■ ACTIVITY: The lines to repeat are those below from the one containing "Point to the rounded" down to the one containing "Point to the blue Oreo", both included; reproduce them exactly and nothing else.

====== DATASET ENTRIES

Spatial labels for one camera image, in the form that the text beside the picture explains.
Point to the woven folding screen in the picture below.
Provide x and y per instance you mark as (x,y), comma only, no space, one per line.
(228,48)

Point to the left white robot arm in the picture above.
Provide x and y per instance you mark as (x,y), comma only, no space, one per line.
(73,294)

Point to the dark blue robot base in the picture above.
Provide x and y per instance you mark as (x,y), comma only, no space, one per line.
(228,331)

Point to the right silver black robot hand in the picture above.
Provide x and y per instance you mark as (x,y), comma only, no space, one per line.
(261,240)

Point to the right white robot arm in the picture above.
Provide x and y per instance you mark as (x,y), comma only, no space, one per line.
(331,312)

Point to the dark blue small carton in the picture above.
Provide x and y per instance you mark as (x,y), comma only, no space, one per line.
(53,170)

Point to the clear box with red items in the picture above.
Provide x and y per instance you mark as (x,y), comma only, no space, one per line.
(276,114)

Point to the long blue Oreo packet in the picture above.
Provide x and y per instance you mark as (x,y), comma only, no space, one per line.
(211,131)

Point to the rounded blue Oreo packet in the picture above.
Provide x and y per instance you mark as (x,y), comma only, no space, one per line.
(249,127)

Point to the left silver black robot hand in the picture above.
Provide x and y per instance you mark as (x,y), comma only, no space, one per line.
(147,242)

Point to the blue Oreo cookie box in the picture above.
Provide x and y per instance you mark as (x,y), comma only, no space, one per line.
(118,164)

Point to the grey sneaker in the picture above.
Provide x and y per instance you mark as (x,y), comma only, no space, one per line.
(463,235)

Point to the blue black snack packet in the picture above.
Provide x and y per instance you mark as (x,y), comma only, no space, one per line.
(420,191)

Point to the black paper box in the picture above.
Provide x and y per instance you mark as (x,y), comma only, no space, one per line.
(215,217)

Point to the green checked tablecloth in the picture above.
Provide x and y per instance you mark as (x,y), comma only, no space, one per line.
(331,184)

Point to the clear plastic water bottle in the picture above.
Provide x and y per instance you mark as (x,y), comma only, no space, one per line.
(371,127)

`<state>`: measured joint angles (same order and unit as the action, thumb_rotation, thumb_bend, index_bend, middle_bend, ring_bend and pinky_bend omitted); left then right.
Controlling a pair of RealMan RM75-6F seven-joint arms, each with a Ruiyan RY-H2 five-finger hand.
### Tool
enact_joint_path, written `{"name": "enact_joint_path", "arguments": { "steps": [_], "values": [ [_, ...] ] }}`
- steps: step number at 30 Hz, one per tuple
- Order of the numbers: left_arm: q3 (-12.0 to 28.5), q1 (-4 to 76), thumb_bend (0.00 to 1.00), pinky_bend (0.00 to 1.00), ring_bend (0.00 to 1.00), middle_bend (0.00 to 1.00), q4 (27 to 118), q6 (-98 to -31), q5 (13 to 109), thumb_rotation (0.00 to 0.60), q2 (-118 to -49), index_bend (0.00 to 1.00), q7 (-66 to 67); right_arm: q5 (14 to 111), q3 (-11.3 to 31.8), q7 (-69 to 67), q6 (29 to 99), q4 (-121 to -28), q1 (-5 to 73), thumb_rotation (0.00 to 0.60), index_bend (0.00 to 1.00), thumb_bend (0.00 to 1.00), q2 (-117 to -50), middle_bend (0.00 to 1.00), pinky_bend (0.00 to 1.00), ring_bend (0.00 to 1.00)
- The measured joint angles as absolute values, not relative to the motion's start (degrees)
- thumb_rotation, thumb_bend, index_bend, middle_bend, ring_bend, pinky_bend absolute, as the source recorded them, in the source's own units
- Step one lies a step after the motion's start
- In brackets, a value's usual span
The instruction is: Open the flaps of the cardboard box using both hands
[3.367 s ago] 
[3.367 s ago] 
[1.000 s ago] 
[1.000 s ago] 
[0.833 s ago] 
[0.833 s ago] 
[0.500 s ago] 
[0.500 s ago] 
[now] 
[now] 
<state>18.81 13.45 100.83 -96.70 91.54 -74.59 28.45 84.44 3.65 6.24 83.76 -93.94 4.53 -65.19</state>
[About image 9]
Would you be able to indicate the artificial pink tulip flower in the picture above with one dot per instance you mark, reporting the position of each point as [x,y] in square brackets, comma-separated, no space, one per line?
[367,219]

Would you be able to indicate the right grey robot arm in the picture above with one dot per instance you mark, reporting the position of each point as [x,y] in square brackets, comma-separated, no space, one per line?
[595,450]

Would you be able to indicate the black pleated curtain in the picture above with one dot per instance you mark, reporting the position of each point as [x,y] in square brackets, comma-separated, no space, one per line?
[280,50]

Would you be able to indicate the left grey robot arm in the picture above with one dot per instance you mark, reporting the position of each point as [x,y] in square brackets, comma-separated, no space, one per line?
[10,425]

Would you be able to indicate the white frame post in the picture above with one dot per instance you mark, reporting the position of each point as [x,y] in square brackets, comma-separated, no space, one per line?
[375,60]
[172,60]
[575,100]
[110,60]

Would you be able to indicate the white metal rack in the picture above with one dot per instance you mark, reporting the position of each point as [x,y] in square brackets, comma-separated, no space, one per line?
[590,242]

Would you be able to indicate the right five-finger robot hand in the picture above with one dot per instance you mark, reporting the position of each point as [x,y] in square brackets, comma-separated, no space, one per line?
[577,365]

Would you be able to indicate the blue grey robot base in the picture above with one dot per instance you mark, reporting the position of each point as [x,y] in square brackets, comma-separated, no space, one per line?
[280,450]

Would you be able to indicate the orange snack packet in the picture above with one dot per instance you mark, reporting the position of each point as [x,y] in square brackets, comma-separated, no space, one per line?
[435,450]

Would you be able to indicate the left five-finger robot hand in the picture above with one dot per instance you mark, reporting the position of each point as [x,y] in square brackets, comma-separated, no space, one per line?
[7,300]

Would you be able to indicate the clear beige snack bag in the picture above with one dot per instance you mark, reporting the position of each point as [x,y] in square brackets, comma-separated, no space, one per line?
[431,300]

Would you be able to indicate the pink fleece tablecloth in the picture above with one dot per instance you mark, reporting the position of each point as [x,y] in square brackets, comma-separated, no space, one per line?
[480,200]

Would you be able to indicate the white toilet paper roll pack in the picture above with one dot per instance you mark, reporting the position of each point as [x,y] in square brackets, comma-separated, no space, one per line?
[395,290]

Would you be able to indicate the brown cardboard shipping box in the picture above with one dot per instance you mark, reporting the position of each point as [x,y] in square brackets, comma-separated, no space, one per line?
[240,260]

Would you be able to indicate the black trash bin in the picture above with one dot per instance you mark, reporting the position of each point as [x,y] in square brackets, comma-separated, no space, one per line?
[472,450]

============

■ RESPONSE BOX:
Point to the rounded blue Oreo packet in the picture above.
Provide x and y per instance you mark as (x,y), comma only, no space, one per line.
(249,127)

Point to the left silver black robot hand in the picture above.
Provide x and y per instance you mark as (x,y), comma only, no space, one per line.
(147,242)

Point to the blue Oreo cookie box in the picture above.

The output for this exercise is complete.